Pengusaha pun memerlukan operator mesin yang sekaligus merawat mesin. Pengusaha usahakan merekrut mereka yang lulus STM jurusan mesin supaya pengusaha tidak kerepotan bilamana mesin rusak. Gaji operator Rp 1,5 juta-Rp 2,5 juta. Kemudian, diperlukan pembuat lay-out menggunakan komputer dengan edukasi minimum SLTA dengan gaji Rp 750.000 per bulan.

 

Risiko Usaha

Memulai usaha ini dapat memakai gedung minimum 50-100 meter persegi dengan ongkos sewa Rp 7,5 juta-Rp 15 juta per tahun. Letak gedung usaha usahakan di pinggir jalan supaya dapat dilihat sekian banyak  pihak, terkecuali target pasarnya paling berbeda. Apabila pesanan telah banyak, maka pengusaha dapat memakai ruko dengan sewa Rp 75 juta per tahun.

Pengusaha pun harus memiliki pegawai rendahan, minimum satu orang, dengan gaji sebesar ongkos UMR. Tugas mereka mengirimkan barang dan membereskan hasil cetakan. Biaya listrik dan air tergantung pemakaian. Pengusaha minimum menunaikan listrik sebesar Rp 500.000 per bulan.

Dalam memproses cetakan, pengusaha memerlukan tinta cetak, flat, dan buruh yang biayanya selama 10 persen dari nilai produksi. Secara kasar perhitungan hasil cetakan, biaya cetak secara rata-rata Rp 10 per lembar. Jika meningkatkan satu warna, maka tambahan ongkos sekitar Rp 10. Sebagai bahan cetakan, minimal ialah kertas HVS 70 gram yang harganya Rp 50-Rp 55 per lembar. Jika menggunakan HVS 80 gram, maka biayanya Rp 60 per lembar.

Biaya pokok buatan telah diuraikan, selanjutnya harga jual produk cetakan dinilai dengan harga pokok produksi diperbanyak margin yang diinginkan. Pengusaha percetakan seringkali mengambil margin 25 persen, tetapi dapat lebih kecil bilamana pesanan cetakan semakin banyak.
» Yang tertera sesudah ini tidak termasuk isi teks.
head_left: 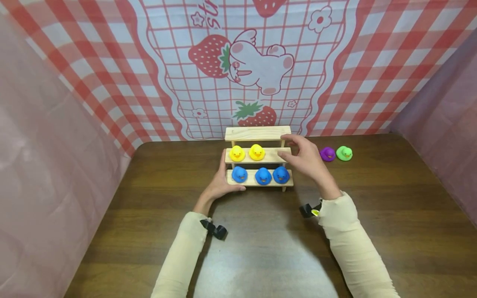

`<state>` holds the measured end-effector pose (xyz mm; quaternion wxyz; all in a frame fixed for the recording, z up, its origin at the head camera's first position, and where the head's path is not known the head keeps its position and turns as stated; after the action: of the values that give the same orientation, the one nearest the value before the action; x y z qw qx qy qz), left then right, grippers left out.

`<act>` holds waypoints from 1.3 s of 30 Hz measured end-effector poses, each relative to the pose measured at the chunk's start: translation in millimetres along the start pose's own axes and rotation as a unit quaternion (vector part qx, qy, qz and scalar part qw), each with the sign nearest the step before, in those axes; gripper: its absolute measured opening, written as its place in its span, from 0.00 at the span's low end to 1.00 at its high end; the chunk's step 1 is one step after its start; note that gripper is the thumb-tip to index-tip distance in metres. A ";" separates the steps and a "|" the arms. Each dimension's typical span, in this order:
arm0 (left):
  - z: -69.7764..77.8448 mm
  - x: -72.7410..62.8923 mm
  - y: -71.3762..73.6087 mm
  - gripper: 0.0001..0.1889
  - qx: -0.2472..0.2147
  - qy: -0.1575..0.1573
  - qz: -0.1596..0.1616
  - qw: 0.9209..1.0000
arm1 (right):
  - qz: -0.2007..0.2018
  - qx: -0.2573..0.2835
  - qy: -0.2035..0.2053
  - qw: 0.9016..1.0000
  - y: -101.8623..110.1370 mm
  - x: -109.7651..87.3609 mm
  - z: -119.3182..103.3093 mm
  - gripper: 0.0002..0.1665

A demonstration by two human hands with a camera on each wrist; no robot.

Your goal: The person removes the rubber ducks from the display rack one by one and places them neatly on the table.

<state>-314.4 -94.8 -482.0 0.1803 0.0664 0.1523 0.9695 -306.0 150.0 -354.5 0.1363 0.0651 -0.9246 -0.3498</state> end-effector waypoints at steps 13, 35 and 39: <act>-2.0 1.0 0.5 0.72 -0.010 -0.009 0.004 1.000 | -0.047 0.026 -0.010 0.998 -34.2 16.3 -7.6 0.29; -0.9 0.2 0.1 0.74 -0.012 0.000 0.001 1.000 | -0.071 0.023 -0.017 0.997 -64.9 26.9 -7.9 0.31; -0.1 -0.2 0.2 0.74 -0.017 0.001 0.001 1.000 | -0.067 0.014 -0.011 0.998 -66.0 27.9 -8.4 0.31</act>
<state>-314.2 -95.1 -482.1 0.1805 0.0627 0.1363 0.9721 -328.4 89.4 -386.6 0.1016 0.1247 -0.9242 -0.3463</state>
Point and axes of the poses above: each hand's wrist, its own x-axis towards the middle knuckle, its own y-axis out of the back of the hand, z = x × y, the point moved 8 cm from there along x, towards the middle knuckle, and after that the axes turned 3 degrees about -z, right-handed, at the moved point
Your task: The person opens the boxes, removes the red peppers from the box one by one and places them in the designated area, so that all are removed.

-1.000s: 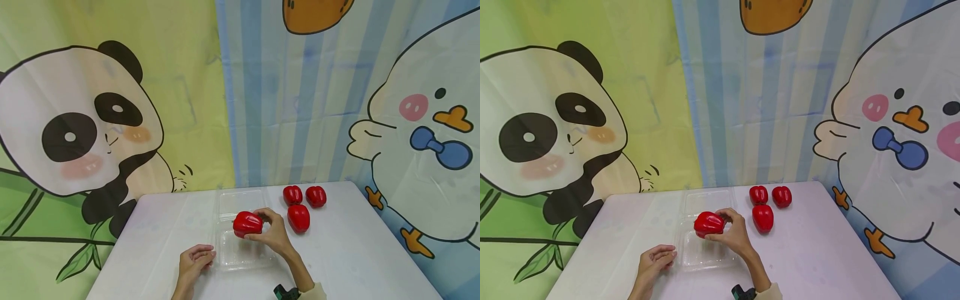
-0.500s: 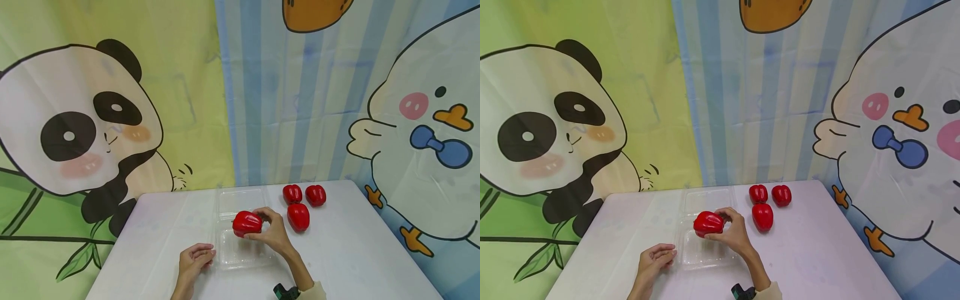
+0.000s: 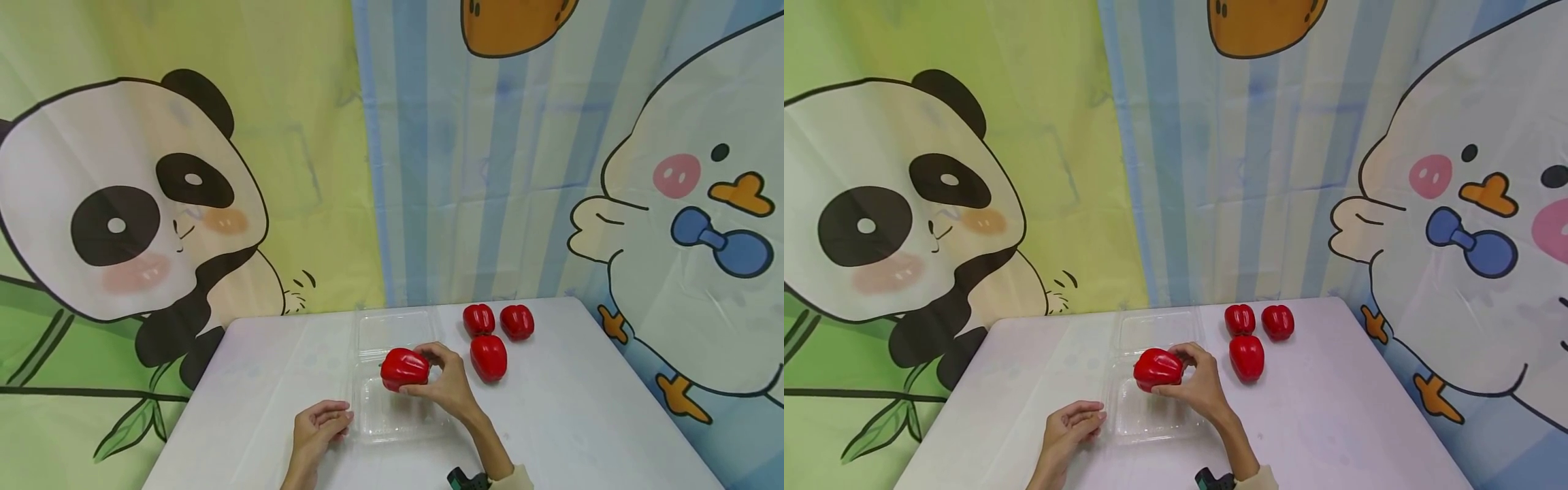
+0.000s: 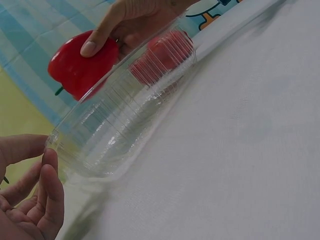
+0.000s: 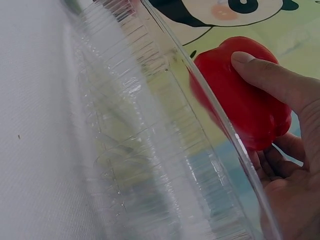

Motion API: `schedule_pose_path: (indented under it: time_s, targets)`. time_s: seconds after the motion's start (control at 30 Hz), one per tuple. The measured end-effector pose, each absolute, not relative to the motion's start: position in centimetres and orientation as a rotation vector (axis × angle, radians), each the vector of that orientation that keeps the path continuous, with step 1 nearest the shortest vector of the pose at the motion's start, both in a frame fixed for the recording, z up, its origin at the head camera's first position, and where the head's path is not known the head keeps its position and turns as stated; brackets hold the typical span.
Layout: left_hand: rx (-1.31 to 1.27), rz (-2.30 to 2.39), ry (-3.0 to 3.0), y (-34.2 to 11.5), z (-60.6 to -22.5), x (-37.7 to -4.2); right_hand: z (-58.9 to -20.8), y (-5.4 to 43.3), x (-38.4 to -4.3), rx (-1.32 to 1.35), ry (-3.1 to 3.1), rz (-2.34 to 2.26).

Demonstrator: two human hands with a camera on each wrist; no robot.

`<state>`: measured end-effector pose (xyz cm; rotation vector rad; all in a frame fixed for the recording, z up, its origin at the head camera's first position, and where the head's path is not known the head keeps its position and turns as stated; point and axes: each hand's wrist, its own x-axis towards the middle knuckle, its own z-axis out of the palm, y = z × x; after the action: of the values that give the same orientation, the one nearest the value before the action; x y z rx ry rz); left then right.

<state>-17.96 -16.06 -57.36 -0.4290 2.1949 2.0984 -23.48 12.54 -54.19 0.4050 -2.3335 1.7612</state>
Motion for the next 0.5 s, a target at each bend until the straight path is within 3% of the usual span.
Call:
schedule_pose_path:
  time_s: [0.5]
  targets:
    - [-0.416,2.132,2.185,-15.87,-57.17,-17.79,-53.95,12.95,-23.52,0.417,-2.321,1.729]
Pemasaran bisnis dapat dibuka dengan mencetak kebutuhan kantor sampai-sampai dapat mengerjakan penawaran ke kantor-kantor. Teman terdekat sebagai pelanggan kesatu bisa dipergunakan. Namun, tidak sedikit juga pengusaha yang memburu cetakan dari departemen sebab sekali mencetak pesanan paling banyak. Hubungan baik dengan sekian banyak  pihak sangat dibutuhkan untuk menemukan pesanan besar.

Uraian sebelumnya memberi cerminan bahwa bilamana ingin mengawali usaha ini dapat dilaksanakan dengan modal Rp 75 juta. Pengusaha mesti bekerja keras dalam satu atau dua tahun kesatu, khususnya untuk menemukan pelanggan. Risiko utama bisnis ini ialah tidak adanya pelanggan. Kualitas produk mesti diacuhkan pengusaha agar pelanggan semakin banyak. Selamat mengerjakan investasi dan berbisnis.